Read again: Navigating the EPR landscape

Medical record. Doctor, nurse look at a patient medical card.

CCIO Penny Kechagioglou unravels the complexities of EPR implementation, offering a roadmap for a future where technology seamlessly enhances patient care in the NHS

CREDIT: This is an edited version of an article that originally appeared on Digital Health

The NHS Long Term Plan has set an ambitious course for digitally empowered care, aiming at equitable access, individualised medical records, and seamless clinician connectivity. At the heart of this vision was the push to have 90% of trusts equipped with Electronic Patient Records (EPRs) by the end of 2023, with full coverage reaching 100% by March 2025.

Currently, only a third of NHS trusts have successfully implemented EPRs, delaying the realisation of crucial benefits in patient safety, service efficiency, and paper reduction. This delay also hinders the proactive treatment of patients in the community, impacting both care effectiveness and workforce sustainability.

Understanding the implementation hurdles

To assess the challenges hindering widespread EPR adoption, we need to examine the micro-level dynamics of user adoption, the meso-level organisational readiness, and the macro-level complexities of system infrastructure, interconnectivity, and resourcing.

Micro-level dynamics: User adoption insights

User adoption presents a spectrum, ranging from proactive support to active resistance. Engaging both clinical and operational end-users is essential for high-quality data collection, enhancing clinical coding, and improving care evaluation. Bridging the digital divide is critical, requiring consideration of patient needs to ensure universal EPR and patient portal adoption.

Meso-level readiness: Organisational preparedness

Establishing robust IT infrastructures, ensuring strong Wi-Fi connectivity, and developing an individualised device strategy are pivotal early steps in the EPR implementation journey.
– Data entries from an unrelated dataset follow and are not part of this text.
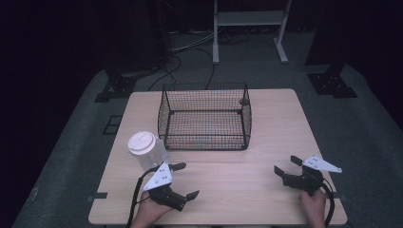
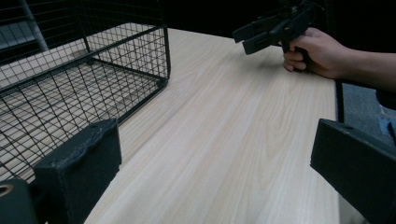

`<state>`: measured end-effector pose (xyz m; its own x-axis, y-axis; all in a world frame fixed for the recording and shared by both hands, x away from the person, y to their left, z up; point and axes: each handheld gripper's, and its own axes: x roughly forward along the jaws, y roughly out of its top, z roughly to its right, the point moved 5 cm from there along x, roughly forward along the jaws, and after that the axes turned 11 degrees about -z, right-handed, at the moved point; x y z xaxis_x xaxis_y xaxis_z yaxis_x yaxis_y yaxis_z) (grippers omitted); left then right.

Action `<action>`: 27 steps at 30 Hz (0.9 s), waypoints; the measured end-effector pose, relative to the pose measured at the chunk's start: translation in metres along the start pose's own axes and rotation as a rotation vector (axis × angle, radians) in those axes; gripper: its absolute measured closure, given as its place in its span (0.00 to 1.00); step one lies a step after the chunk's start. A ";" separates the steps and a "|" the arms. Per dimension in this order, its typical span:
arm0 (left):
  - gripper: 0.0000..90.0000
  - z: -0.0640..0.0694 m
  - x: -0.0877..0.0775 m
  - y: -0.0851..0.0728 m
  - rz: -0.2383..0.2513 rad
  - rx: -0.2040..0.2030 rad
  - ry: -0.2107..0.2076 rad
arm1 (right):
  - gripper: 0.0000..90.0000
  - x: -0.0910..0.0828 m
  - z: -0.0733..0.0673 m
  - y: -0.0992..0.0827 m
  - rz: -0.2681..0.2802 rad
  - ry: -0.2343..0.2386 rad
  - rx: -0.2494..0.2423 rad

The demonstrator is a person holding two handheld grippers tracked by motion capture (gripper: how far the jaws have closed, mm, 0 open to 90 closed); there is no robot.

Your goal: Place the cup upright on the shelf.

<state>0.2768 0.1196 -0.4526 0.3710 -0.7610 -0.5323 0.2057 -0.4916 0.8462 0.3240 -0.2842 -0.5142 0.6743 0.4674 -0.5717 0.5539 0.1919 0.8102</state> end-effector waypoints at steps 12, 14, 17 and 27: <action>0.01 0.002 -0.032 0.001 -0.027 0.009 0.036 | 0.15 0.001 -0.001 0.000 -0.007 -0.002 -0.003; 0.01 0.002 -0.037 0.001 -0.035 0.012 0.044 | 0.15 0.001 -0.001 0.000 -0.008 -0.002 -0.004; 0.01 0.002 -0.045 0.000 -0.050 0.018 0.058 | 0.15 0.001 -0.001 0.000 -0.008 -0.002 -0.005; 0.01 0.000 -0.071 -0.006 -0.069 0.010 0.106 | 0.15 0.001 -0.001 -0.001 -0.015 -0.006 -0.008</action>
<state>0.2492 0.1763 -0.4197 0.4504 -0.6763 -0.5830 0.2252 -0.5458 0.8071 0.3237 -0.2828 -0.5151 0.6686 0.4594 -0.5848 0.5603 0.2059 0.8023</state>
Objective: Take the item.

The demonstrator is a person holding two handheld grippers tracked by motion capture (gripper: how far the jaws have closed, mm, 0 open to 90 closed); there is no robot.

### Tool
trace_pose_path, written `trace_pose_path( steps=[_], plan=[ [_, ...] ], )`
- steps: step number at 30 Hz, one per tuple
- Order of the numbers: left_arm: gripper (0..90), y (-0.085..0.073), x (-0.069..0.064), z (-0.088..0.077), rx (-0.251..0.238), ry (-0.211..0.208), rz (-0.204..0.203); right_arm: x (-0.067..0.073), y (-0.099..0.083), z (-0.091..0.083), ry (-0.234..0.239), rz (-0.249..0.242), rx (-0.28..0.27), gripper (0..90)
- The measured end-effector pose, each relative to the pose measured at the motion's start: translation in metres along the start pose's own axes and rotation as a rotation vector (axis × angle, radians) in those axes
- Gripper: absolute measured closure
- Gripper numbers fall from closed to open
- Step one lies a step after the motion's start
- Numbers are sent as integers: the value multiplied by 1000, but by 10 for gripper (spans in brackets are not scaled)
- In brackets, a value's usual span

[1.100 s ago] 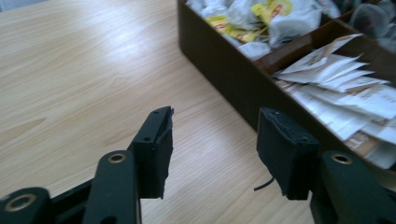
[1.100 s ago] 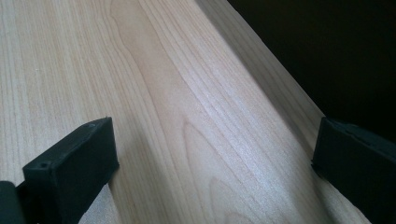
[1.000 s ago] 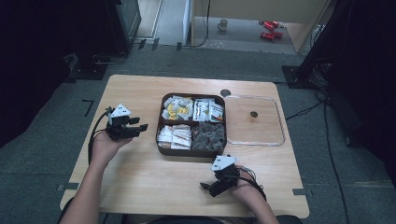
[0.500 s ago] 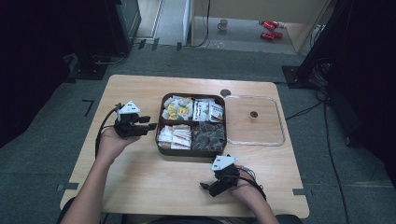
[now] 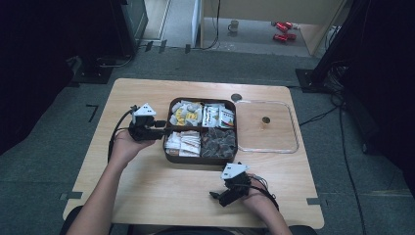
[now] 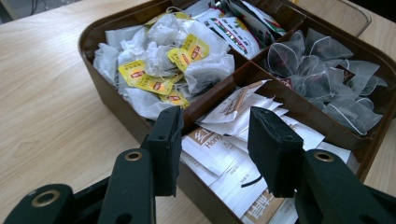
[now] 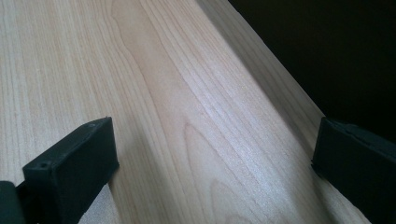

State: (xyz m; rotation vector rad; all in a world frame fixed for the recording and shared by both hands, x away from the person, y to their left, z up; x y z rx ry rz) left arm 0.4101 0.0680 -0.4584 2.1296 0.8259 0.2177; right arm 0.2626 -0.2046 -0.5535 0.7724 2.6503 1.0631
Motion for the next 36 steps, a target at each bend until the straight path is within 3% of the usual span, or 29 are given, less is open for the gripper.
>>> trace_pose_path(
  steps=[10, 23, 36],
  plan=[
    [594, 4, -8, 20, 39, -31, 19, 1, 0, 0, -5, 5, 0, 0],
    [666, 4, -12, 40, 99, -8, 60, 2, -1, -1, -20, 21, -1, 0],
    [710, 9, -17, 52, 119, -1, 104, 4, -3, -3, -36, 40, -2, 0]
  ],
)
Point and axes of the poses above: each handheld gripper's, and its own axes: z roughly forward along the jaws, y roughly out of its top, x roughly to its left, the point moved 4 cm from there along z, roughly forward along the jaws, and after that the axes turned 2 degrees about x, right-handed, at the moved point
Emphasising end-user workflow design from the outset, alongside investment in patient and clinician user groups, helps identify pain points and transform pathways through design thinking. Streamlining benefits by selecting a concise, measurable catalogue keeps stakeholders engaged and aligns energy with meaningful outcomes.

Macro-level complexity: System infrastructure challenges

Ensuring organisational EPR accessibility within integrated care systems fosters coordinated care, enhancing clinical effectiveness and patient experience. The time lag between different Integrated Care System (ICS) providers in EPR implementation often leads to delays in patient care coordination. Building a digital infrastructure prioritising community care and facilitating secure digital communication is crucial. Additionally, joined-up resourcing among system providers ensures talent creation, knowledge sharing, and workforce sustainability, crucial elements in this expensive undertaking of EPR implementation.

For practice managers, embracing these key steps in EPR implementation—from understanding user dynamics to ensuring organisational readiness and fostering macro-level system advancements—becomes integral in navigating the complexities of digital transformation, paving the way for enhanced patient care and operational efficiency in primary care settings.